### Geocoding Toronto Neighborhoods

First I install the needed packages. Beautifulsoup4 and lxml for webscrapping and geocoder for, well, geocoding.

In [1]:
import sys
!{sys.executable} -m pip install beautifulsoup4
!{sys.executable} -m pip install lxml
!{sys.executable} -m pip install geocoder



In [2]:
from bs4 import BeautifulSoup
import requests
import pandas as pd
import geocoder

In [3]:
source = requests.get("https://en.wikipedia.org/wiki/List_of_postal_codes_of_Canada:_M").text
soup = BeautifulSoup(source, "lxml")
html_table = soup.table

In [4]:
postal_codes = pd.read_html(str(html_table))[0]
postal_codes = postal_codes.loc[postal_codes.Borough != "Not assigned"]
postal_list = postal_codes.loc[:,"Postcode"].drop_duplicates().to_list()

I request the data from wikipedia and take the first table found in the page, check that it's indeed the Postcode data set, drop missing values and make a list with all the unique values of the postcodes.

In [5]:
list_of_df = list()
for postal_code in postal_list:
    df = postal_codes.loc[postal_codes.Postcode == postal_code]
    neighborhoods = ', '.join(df.loc[:,"Neighbourhood"].to_list())
    df_2 = df.loc[:,["Postcode","Borough"]].drop_duplicates()
    df_2["Neighborhoods"] = neighborhoods
    list_of_df.append(df_2)
postal_codes = pd.concat(list_of_df)

To retrieve the data in the desired manner, I loop through the postcode list. For each value, I subset the original dataframe to get the name of the Borouh and a list of nieghborhoods, and then convert this list of neoghborhoods to a comma separated string and then assign it to the Neighborhood column.
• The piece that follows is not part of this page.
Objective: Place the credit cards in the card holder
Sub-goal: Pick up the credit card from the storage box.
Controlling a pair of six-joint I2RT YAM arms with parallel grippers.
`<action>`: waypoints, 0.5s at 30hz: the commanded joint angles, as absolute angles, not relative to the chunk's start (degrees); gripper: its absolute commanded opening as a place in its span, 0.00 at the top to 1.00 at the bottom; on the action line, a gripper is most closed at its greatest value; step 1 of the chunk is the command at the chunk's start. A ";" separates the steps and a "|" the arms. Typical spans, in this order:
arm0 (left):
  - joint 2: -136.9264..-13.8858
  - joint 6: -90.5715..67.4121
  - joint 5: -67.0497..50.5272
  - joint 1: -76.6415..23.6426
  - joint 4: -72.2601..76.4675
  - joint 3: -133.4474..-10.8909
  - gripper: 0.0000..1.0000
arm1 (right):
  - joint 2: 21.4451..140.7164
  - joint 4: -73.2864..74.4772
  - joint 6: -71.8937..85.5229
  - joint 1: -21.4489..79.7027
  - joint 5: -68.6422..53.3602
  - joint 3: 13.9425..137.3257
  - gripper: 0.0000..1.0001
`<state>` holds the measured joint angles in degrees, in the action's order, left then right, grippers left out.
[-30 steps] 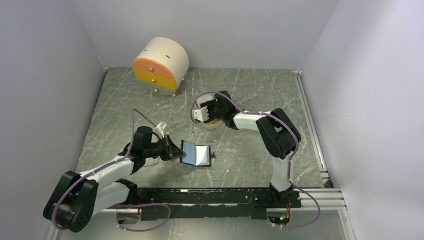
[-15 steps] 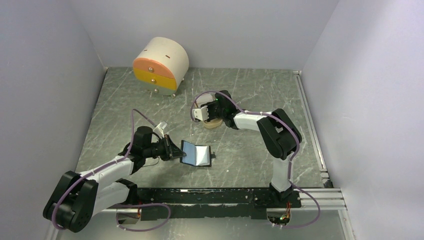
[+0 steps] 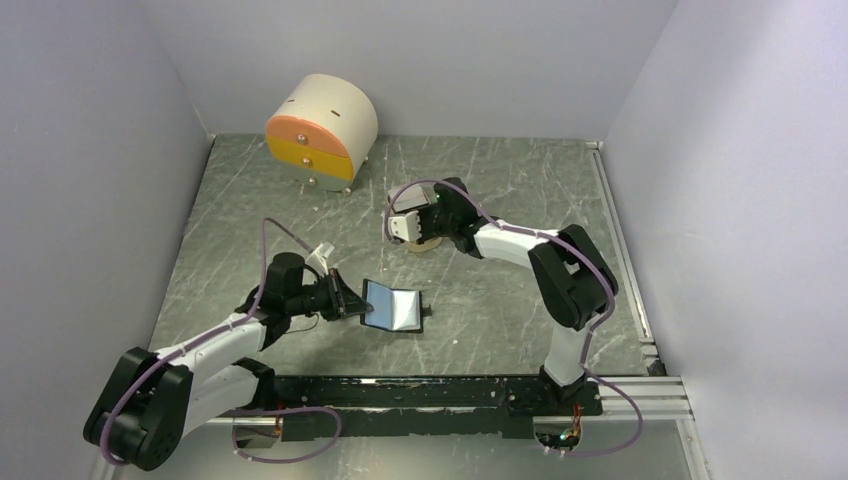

After doing this to everty postode, I concat all the data into a single data frame.

In [6]:
postal_codes.sample(20)

Unnamed: 0,Postcode,Borough,Neighborhoods
127,M3M,North York,Downsview Central
139,M1N,Scarborough,"Birch Cliff, Cliffside West"
242,M8W,Etobicoke,"Alderwood, Long Branch"
125,M2M,North York,"Newtonbrook, Willowdale"
30,M3C,North York,"Flemingdon Park, Don Mills South"
165,M2R,North York,Willowdale West
34,M6C,York,Humewood-Cedarvale
149,M9N,York,Weston
239,M5W,Downtown Toronto,Stn A PO Boxes 25 The Esplanade
144,M5N,Central Toronto,Roselawn


In [7]:
list_of_longitudes = list()
list_of_latitudes = list()
for postal_code in postal_list:
    search = '{}, Toronto, Ontario'.format(postal_code)
    lat_lng_coords = None
    k_tries = 0
    
    while(lat_lng_coords is None and k_tries < 100 ):
        g = geocoder.arcgis('{}, Toronto, Ontario'.format(postal_code))
        lat_lng_coords = g.latlng
        k_tries = k_tries + 1
    list_of_latitudes.append(lat_lng_coords[0])
    list_of_longitudes.append(lat_lng_coords[1])

In [8]:
postal_codes["latitude"] = list_of_latitudes
postal_codes["longitude"] = list_of_longitudes



In [9]:
postal_codes.sample(10)

Unnamed: 0,Postcode,Borough,Neighborhoods,latitude,longitude
183,M5S,Downtown Toronto,"Harbord, University of Toronto",43.66311,-79.401801
98,M5K,Downtown Toronto,"Design Exchange, Toronto Dominion Centre",43.6471,-79.381531
109,M2L,North York,"Silver Hills, York Mills",43.757095,-79.38032
264,M7Y,East Toronto,Business Reply Mail Processing Centre 969 Eastern,43.64869,-79.38544
245,M1X,Scarborough,Upper Rouge,43.834215,-79.216701
116,M6L,North York,"Downsview, North Park, Upwood Park",43.71381,-79.488301
215,M5V,Downtown Toronto,"CN Tower, Bathurst Quay, Island airport, Harbo...",43.640815,-79.399538
127,M3M,North York,Downsview Central,43.73369,-79.49674
52,M1G,Scarborough,Woburn,43.768369,-79.21759
112,M4L,East Toronto,"The Beaches West, India Bazaar",43.667965,-79.314667


In [10]:
postal_codes.shape

(103, 5)